Set down the data below exactly; pictures stay out.

-=-=-=-=-

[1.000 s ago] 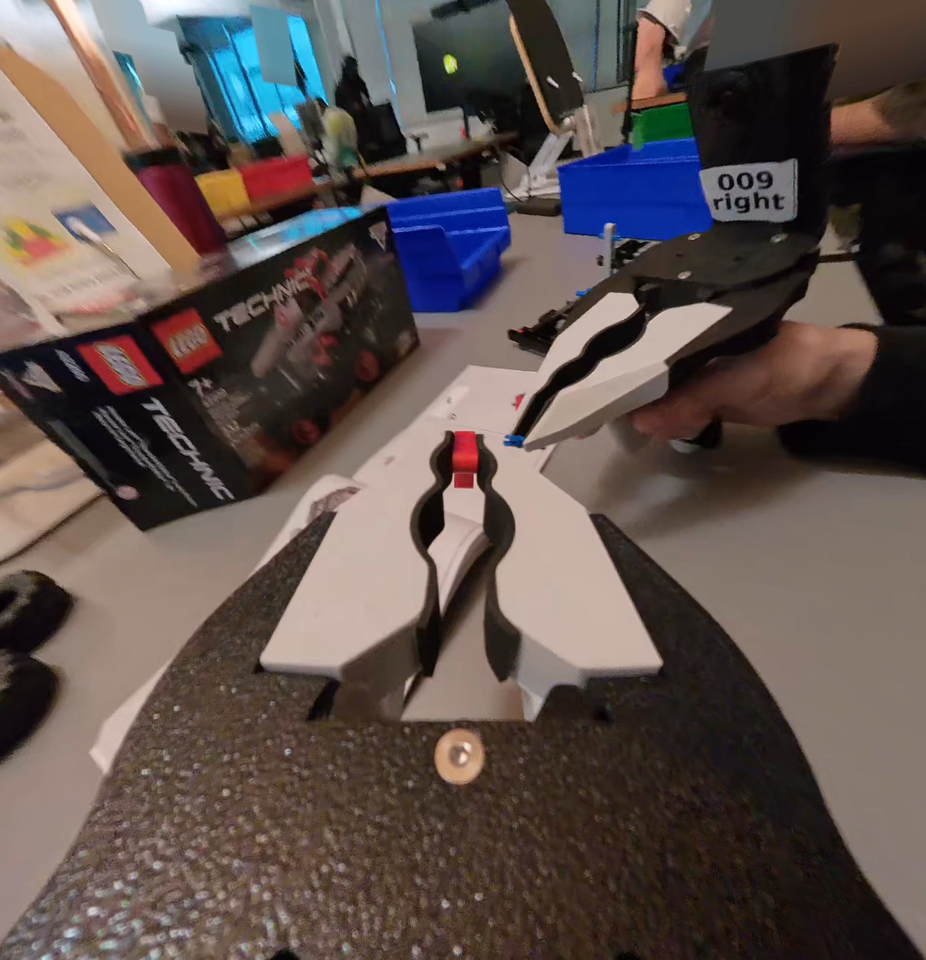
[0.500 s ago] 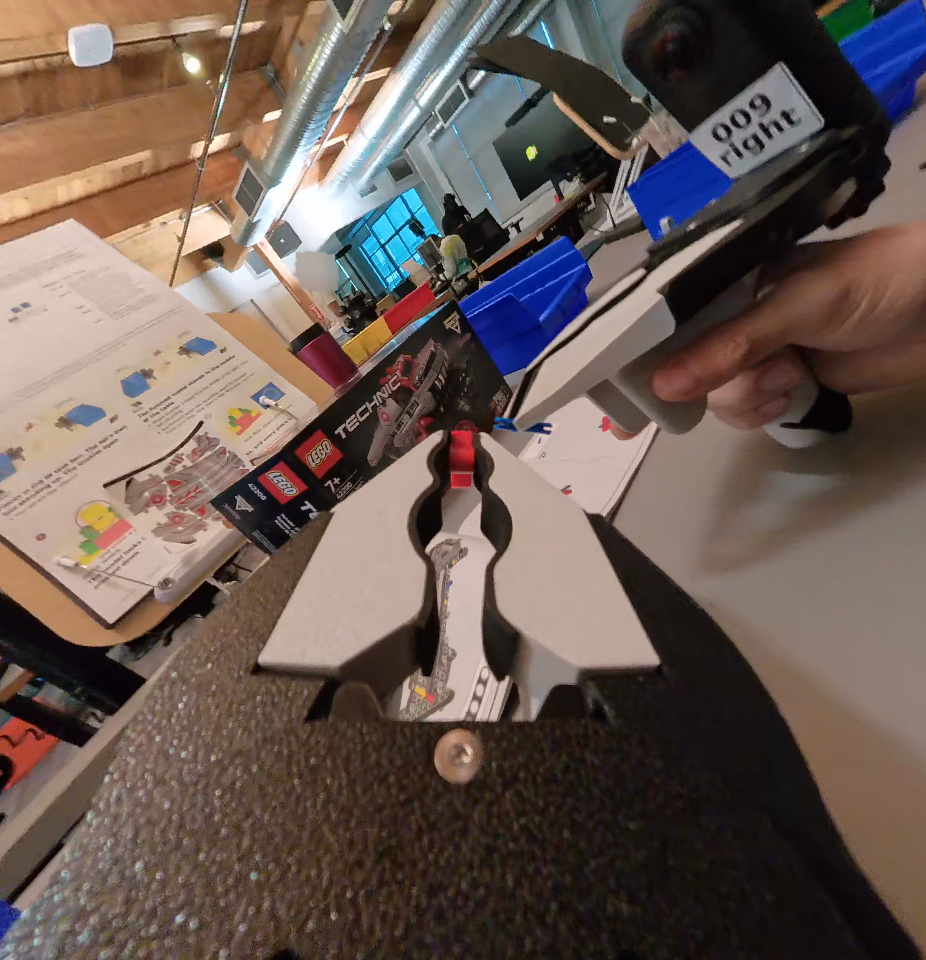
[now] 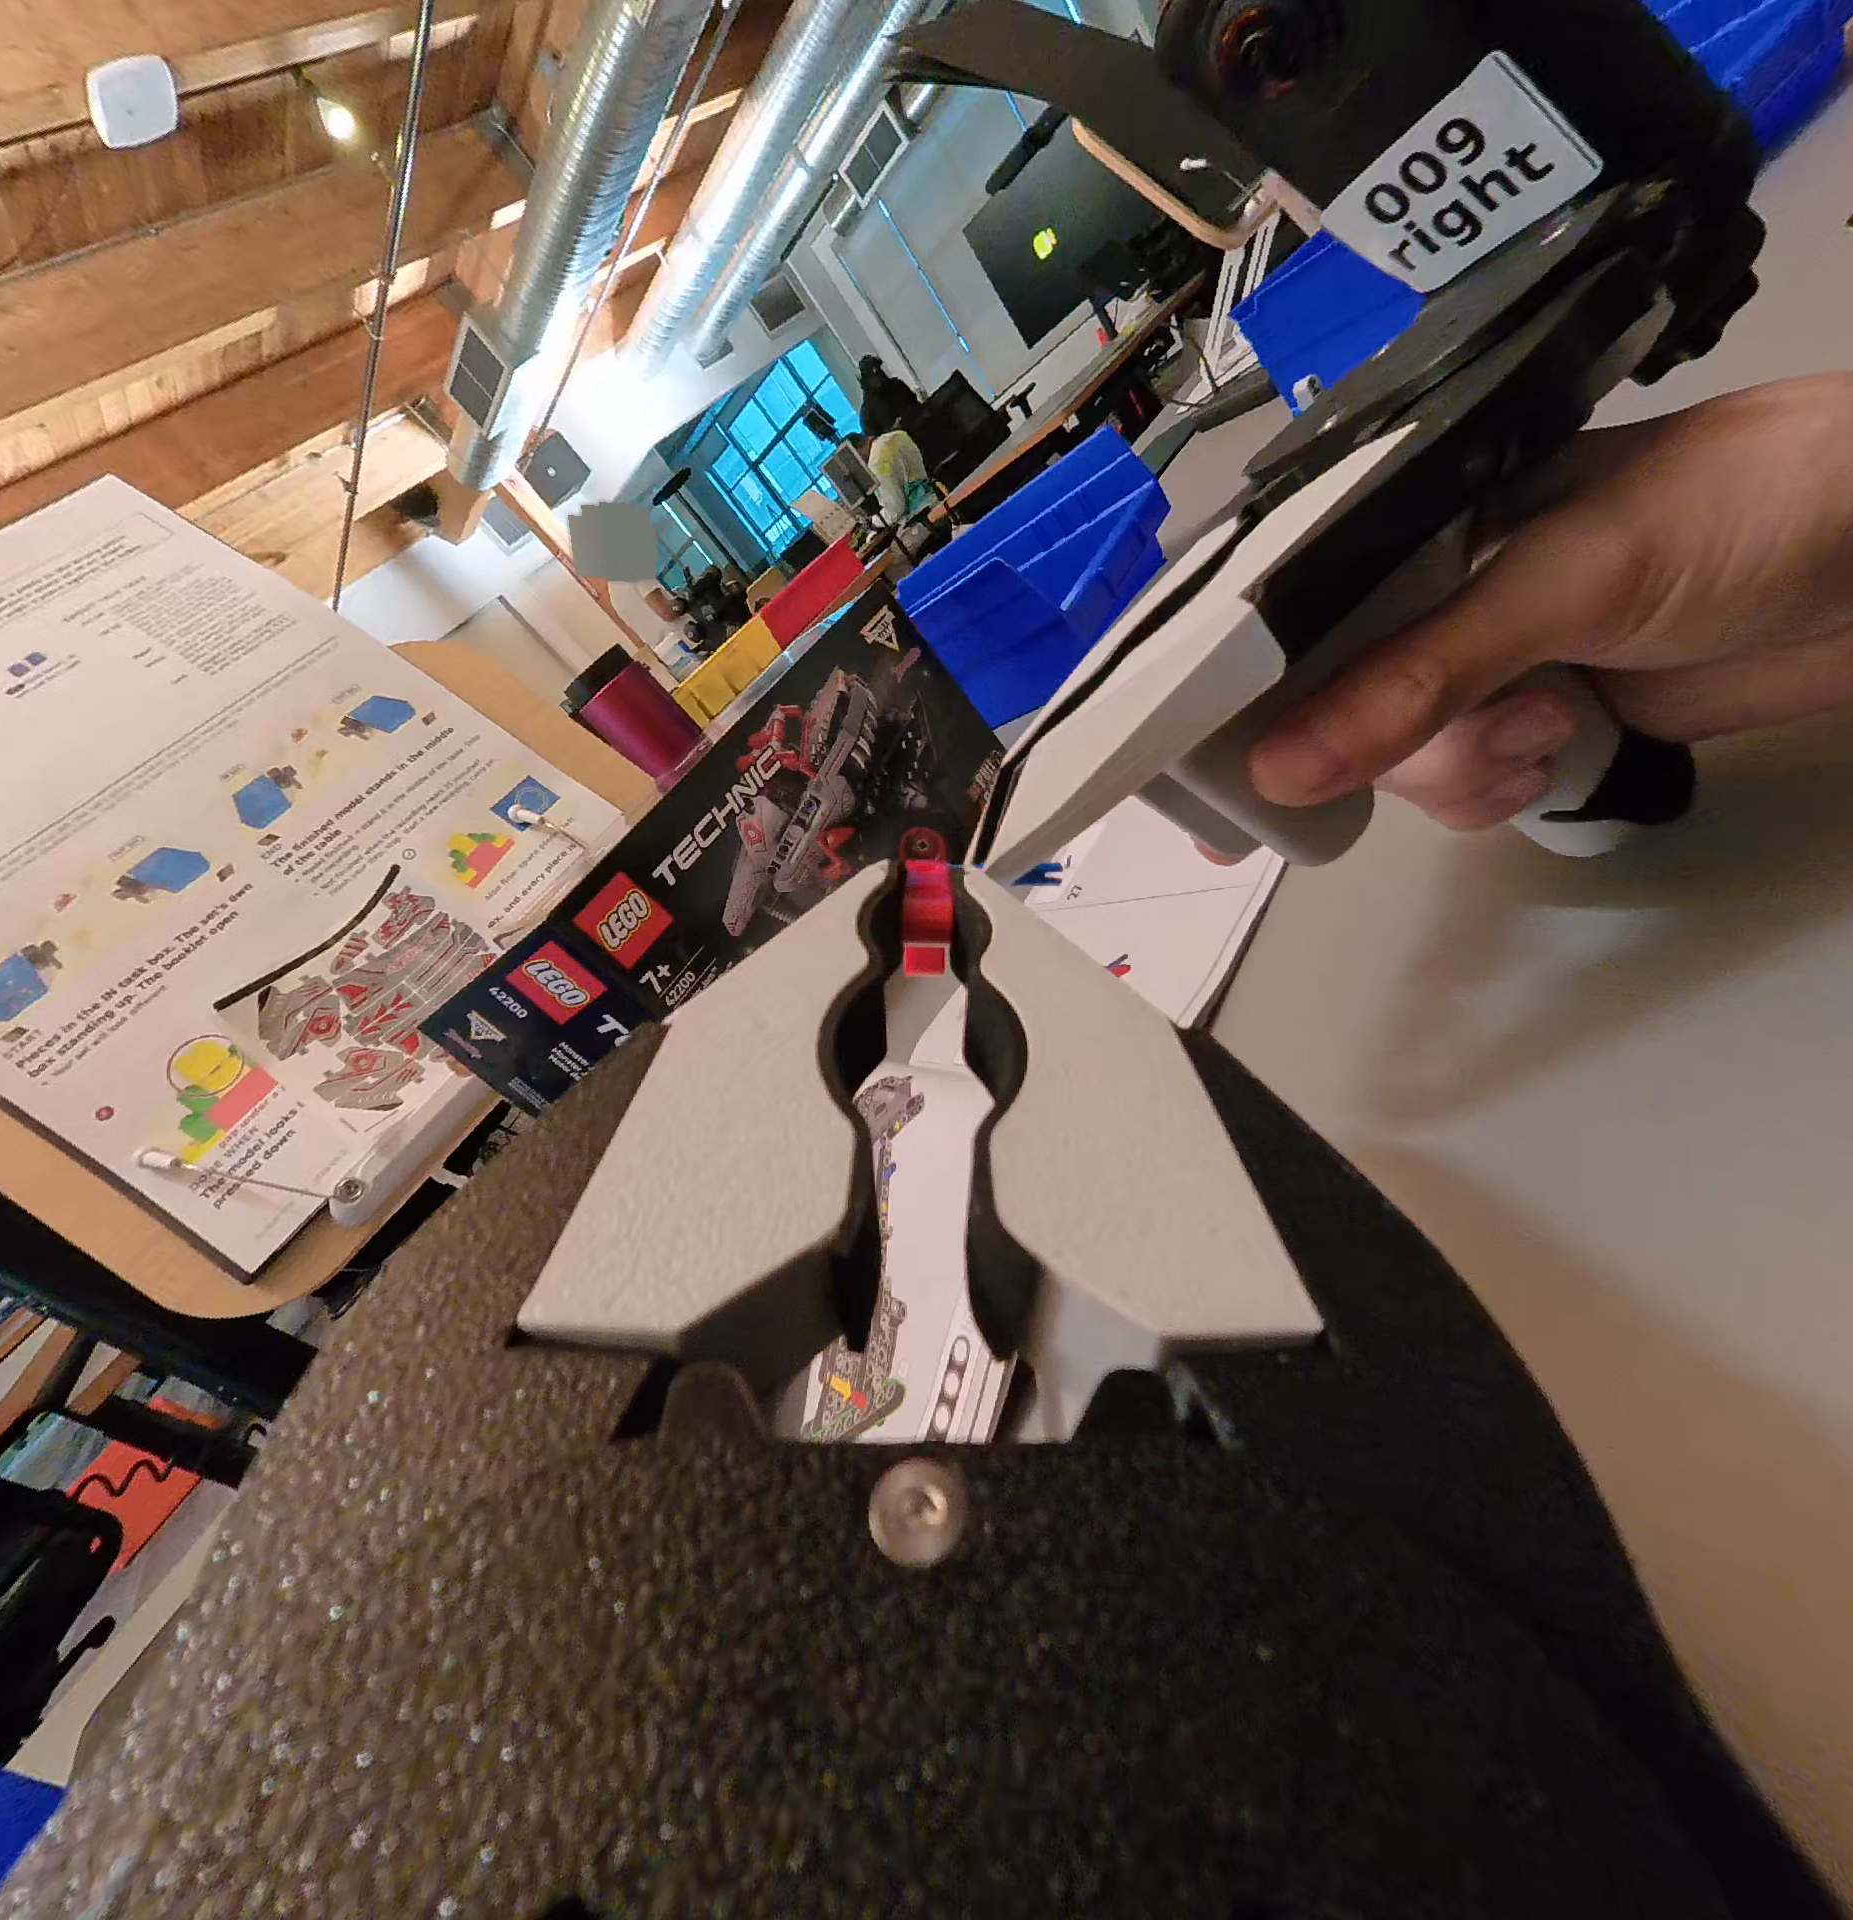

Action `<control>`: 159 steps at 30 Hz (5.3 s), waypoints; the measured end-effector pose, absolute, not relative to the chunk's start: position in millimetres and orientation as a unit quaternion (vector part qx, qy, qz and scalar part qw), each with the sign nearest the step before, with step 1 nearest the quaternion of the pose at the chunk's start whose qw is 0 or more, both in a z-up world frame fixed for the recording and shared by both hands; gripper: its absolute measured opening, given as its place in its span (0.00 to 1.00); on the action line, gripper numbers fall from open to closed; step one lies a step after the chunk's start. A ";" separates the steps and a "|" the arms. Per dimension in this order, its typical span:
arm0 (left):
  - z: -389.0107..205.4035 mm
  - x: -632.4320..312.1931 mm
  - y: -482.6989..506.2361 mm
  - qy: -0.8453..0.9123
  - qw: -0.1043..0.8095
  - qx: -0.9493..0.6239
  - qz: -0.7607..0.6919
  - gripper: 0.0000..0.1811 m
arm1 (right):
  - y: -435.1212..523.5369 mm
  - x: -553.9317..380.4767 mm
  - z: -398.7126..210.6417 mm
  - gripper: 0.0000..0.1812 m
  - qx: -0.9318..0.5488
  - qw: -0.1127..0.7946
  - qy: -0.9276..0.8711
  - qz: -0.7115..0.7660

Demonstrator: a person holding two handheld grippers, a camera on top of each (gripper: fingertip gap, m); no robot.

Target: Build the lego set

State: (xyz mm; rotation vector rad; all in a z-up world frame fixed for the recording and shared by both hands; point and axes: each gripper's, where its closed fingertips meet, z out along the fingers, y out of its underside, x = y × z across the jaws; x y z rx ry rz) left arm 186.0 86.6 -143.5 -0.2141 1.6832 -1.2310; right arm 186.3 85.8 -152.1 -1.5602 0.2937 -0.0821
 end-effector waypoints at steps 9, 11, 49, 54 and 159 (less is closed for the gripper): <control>-142.1 187.6 83.8 0.692 0.525 -0.086 -0.488 0.03 | 84.8 187.1 -149.4 0.02 -0.683 0.714 0.153 0.001; -140.7 187.6 83.9 0.690 0.526 -0.094 -0.489 0.03 | 84.7 187.3 -148.1 0.02 -0.672 0.722 0.165 0.019; -142.1 198.4 79.9 0.637 0.429 -0.272 -0.580 0.03 | 81.8 199.7 -147.4 0.01 -0.706 0.658 0.132 -0.226; -146.1 198.4 79.0 0.685 0.536 -0.179 -0.459 0.03 | 82.1 200.5 -153.1 0.01 -0.719 0.646 0.124 -0.224; -178.2 202.5 86.5 0.730 0.446 -0.235 -0.462 0.03 | 81.4 200.6 -184.5 0.01 -0.785 0.558 0.090 -0.255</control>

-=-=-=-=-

### Written solution
[1.000 s ago] 
[0.500 s ago] 
[now] 

Action `<control>`: 159 steps at 30 Hz (5.3 s), waypoints; the measured end-effector pose, absolute, not relative to the chunk's start: position in millimetres and orientation as a unit quaternion (vector part qx, qy, qz and scalar part qw), each with the sign nearest the step before, with step 1 nearest the quaternion of the pose at the chunk's start whose qw is 0 or more, both in a z-up world frame fixed for the recording and shared by both hands; gripper: its absolute measured opening, given as its place in its span (0.00 to 1.00); on the action line, gripper numbers fall from open to closed; step one lies a step after the chunk's start. A ";" separates the steps and a "|" the arms. Per dimension in this order, its typical span:
arm0 (left):
  - z: -389.0107..205.4035 mm
  - x: -632.4320..312.1931 mm
  - y: -482.6989..506.2361 mm
  - qy: -0.8453..0.9123
  - qw: -0.1043..0.8095
  - qx: -0.9493..0.6239
  - qz: -0.7607..0.6919
  - gripper: 0.0000..0.1811 m
arm1 (right):
  - y: -435.1212..523.5369 mm
  - x: -553.9317..380.4767 mm
  - z: -398.7126..210.6417 mm
  - gripper: 0.0000..0.1812 m
  - qx: -0.9318..0.5488
  - qw: -0.1127..0.7946
  - qy: -0.9276..0.8711
  - qz: -0.7115..0.7660

Demonstrator: a person holding two handheld grippers, a camera on top of each (gripper: fingertip gap, m); no robot.

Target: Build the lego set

State: (xyz mm; rotation vector rad; all in a z-up world frame fixed for the recording and shared by both hands; point and axes: each gripper's, where its closed fingertips meet, z out along the fingers, y out of its underside, x = y × z across the jaws; x y z rx ry rz) left arm 186.0 86.6 -143.5 -0.2141 1.6832 -1.2310; right arm 186.3 85.8 -152.1 -1.5602 0.2937 -0.0821
 end-effector waypoints at steps 9, 11, 49, 54 and 159 (less is closed for the gripper): <control>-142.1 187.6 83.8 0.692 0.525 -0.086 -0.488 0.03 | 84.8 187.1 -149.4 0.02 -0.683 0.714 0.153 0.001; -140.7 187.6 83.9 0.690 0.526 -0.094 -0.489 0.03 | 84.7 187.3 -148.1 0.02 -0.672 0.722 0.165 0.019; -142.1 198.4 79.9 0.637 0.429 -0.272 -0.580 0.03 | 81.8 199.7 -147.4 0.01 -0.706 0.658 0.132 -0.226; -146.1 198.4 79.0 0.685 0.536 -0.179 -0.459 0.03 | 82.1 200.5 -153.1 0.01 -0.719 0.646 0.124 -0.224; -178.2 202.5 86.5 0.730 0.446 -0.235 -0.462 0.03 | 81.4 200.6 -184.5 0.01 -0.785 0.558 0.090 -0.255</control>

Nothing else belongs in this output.